[Data items]
####

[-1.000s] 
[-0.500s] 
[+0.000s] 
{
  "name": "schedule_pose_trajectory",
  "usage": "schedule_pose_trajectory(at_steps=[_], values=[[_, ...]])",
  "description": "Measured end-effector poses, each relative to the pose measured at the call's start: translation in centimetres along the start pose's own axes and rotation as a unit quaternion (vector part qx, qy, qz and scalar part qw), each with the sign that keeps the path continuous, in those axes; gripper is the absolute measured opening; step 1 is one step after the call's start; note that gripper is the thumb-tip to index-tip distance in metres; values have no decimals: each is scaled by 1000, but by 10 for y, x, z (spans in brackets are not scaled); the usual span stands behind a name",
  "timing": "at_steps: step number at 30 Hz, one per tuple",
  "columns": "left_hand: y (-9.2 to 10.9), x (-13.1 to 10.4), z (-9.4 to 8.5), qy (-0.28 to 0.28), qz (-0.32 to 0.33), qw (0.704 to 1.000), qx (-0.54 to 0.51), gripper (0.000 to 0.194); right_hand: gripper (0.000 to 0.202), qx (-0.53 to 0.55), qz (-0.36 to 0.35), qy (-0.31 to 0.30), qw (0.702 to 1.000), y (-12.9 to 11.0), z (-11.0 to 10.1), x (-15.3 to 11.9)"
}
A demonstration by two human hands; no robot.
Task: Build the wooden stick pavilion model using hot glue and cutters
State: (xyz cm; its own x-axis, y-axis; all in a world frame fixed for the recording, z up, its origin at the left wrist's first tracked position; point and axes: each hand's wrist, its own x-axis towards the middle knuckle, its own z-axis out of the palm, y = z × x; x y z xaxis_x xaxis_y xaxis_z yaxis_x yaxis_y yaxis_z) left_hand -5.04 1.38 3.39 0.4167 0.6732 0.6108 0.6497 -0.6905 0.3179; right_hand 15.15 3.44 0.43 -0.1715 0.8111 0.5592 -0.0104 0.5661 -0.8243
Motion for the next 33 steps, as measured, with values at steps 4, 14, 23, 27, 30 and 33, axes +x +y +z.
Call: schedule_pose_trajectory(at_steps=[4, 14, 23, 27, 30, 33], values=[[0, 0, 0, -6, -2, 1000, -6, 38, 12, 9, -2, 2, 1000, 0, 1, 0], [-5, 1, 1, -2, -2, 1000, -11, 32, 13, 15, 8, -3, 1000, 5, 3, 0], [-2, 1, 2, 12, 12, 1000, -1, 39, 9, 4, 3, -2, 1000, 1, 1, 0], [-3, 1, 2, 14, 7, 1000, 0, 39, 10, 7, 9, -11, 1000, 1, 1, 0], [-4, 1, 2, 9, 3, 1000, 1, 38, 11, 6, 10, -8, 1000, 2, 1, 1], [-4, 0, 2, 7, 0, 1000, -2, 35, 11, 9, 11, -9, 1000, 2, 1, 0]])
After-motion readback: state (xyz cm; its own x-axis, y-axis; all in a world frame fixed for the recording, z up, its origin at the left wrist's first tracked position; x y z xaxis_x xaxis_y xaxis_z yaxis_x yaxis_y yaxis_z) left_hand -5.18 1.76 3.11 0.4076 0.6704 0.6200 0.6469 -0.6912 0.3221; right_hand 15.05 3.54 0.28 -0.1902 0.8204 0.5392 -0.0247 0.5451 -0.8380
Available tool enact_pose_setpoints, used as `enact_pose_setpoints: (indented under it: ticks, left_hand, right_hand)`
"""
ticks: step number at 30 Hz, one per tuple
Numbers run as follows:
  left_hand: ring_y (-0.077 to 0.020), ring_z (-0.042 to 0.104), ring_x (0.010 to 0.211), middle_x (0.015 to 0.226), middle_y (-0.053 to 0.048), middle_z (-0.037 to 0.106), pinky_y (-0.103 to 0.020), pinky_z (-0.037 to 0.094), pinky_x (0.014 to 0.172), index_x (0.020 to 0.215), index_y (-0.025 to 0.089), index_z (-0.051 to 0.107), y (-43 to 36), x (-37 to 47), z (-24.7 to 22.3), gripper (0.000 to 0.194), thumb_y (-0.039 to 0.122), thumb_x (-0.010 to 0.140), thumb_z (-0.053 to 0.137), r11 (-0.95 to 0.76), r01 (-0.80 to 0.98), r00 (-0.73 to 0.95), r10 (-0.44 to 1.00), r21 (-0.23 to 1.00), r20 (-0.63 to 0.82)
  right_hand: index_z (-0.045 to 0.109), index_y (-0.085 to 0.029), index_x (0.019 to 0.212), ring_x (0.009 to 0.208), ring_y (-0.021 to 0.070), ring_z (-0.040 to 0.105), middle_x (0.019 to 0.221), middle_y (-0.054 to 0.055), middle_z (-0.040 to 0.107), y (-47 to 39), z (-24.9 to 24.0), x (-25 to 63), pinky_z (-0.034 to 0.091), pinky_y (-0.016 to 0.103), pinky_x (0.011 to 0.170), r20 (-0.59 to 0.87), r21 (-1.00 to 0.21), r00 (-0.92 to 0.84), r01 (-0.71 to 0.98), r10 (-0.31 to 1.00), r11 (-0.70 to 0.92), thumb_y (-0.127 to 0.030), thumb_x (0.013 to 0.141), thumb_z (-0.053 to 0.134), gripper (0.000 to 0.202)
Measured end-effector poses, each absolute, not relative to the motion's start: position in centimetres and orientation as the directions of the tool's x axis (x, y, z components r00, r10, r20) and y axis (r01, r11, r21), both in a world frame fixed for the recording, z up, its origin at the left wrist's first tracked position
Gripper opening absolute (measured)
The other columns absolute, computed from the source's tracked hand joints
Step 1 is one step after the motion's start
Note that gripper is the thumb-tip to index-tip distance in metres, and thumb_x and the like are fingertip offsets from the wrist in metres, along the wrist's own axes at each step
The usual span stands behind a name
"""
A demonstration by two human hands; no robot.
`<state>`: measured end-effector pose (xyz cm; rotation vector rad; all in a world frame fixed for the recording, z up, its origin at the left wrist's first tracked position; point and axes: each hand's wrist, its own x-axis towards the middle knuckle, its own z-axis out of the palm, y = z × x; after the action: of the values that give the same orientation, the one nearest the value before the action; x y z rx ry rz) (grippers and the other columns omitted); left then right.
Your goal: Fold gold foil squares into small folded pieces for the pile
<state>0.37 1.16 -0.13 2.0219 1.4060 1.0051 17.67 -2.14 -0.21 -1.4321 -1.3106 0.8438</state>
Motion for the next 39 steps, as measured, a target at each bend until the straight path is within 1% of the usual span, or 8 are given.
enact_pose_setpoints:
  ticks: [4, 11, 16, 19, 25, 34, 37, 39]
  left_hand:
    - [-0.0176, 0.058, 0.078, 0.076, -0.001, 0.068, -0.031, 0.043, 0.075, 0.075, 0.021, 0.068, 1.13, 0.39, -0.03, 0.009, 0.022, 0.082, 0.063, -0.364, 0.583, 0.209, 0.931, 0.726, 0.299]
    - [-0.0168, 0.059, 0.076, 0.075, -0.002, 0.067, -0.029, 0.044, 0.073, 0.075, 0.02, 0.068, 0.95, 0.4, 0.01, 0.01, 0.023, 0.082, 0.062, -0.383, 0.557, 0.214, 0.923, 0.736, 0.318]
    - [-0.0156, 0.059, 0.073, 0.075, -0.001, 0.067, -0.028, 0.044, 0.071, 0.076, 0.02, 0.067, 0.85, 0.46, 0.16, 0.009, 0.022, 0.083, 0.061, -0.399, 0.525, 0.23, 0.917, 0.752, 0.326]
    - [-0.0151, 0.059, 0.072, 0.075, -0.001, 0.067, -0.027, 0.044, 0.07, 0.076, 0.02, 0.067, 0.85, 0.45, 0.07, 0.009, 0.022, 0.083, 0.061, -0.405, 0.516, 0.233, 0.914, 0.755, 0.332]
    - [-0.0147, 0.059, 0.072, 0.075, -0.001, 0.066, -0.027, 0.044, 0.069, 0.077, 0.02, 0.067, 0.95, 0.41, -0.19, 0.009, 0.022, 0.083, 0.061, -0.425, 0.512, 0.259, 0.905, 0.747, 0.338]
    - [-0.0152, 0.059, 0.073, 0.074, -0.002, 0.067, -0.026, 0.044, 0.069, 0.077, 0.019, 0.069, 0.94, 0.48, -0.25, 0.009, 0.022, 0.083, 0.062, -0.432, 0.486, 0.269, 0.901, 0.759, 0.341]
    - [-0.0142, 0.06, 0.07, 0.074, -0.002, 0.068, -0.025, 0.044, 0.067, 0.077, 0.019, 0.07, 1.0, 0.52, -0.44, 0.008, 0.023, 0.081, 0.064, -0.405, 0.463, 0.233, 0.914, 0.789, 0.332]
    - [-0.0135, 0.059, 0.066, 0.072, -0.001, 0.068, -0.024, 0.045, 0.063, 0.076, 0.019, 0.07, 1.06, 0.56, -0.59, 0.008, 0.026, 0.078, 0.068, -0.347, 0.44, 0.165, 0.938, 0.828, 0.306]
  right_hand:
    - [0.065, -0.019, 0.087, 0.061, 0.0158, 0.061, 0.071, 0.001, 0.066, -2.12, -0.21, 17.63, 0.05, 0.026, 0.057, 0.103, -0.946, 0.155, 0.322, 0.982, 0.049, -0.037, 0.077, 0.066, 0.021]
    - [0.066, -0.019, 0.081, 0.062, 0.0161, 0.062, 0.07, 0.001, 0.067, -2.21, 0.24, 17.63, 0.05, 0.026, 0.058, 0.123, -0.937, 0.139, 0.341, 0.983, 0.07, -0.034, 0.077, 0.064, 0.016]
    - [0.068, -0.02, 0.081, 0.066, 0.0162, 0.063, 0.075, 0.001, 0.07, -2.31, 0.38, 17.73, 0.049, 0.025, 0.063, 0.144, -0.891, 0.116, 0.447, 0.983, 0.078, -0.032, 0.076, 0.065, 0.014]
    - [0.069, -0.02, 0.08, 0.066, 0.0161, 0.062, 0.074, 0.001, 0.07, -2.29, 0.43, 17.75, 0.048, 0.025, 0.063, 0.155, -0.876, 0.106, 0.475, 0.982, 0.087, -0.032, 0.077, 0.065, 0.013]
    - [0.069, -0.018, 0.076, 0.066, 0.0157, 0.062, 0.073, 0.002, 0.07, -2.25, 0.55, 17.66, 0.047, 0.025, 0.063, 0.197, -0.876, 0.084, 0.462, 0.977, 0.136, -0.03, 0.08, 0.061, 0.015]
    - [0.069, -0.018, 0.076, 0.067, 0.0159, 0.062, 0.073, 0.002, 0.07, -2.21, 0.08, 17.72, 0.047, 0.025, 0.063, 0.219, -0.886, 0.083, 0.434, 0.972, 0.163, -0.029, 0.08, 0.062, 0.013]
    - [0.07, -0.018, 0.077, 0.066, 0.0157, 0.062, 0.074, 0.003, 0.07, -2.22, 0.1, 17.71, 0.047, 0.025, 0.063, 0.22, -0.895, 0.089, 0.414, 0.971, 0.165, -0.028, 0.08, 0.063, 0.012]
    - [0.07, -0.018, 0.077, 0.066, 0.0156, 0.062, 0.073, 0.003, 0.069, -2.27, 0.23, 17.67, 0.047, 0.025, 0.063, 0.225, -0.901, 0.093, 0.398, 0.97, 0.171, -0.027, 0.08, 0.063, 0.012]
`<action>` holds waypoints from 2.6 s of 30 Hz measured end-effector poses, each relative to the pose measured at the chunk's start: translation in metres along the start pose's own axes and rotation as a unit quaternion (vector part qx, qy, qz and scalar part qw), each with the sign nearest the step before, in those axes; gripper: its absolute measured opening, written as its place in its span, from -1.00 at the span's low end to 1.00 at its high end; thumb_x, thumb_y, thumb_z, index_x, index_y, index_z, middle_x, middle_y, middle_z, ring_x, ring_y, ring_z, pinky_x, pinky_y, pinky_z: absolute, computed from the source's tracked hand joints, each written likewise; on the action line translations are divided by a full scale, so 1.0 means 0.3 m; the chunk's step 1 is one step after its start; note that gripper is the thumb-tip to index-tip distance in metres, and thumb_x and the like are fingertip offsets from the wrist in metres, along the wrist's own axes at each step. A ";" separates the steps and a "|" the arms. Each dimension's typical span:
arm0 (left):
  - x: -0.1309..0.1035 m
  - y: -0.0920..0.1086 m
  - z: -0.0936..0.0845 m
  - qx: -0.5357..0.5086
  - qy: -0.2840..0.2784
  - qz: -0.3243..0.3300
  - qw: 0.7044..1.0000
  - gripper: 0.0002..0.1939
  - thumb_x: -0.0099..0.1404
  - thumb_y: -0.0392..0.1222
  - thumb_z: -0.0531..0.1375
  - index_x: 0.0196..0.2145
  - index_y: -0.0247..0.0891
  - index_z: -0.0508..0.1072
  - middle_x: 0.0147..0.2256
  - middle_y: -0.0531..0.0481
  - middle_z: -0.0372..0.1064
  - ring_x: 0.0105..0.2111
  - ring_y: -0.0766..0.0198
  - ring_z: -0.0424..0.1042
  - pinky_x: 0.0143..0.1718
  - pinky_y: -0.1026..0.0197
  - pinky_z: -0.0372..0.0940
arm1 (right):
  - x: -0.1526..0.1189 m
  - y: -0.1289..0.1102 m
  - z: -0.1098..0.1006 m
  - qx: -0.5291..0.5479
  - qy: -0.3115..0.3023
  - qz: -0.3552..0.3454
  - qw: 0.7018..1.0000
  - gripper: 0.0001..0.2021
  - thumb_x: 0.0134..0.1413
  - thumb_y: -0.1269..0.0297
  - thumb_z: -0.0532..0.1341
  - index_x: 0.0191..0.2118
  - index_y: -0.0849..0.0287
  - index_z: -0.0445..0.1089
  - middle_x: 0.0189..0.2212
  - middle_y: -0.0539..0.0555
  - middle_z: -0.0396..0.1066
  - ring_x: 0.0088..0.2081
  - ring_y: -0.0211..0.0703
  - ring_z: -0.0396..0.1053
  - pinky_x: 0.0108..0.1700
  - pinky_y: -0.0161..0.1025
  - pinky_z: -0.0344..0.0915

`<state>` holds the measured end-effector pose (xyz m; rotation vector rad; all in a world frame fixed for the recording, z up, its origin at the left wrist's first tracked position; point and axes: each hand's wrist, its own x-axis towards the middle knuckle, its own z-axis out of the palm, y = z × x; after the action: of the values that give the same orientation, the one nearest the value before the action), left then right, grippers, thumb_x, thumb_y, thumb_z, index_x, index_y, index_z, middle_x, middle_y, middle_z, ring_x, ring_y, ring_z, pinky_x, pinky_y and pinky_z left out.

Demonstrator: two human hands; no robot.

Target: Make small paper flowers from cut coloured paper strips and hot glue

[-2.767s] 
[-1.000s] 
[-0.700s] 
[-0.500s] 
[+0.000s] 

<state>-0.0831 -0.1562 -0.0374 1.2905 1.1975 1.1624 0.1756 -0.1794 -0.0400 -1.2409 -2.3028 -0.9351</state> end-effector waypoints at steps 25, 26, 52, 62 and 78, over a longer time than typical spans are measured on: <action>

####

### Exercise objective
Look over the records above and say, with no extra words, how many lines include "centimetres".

### Written solution
2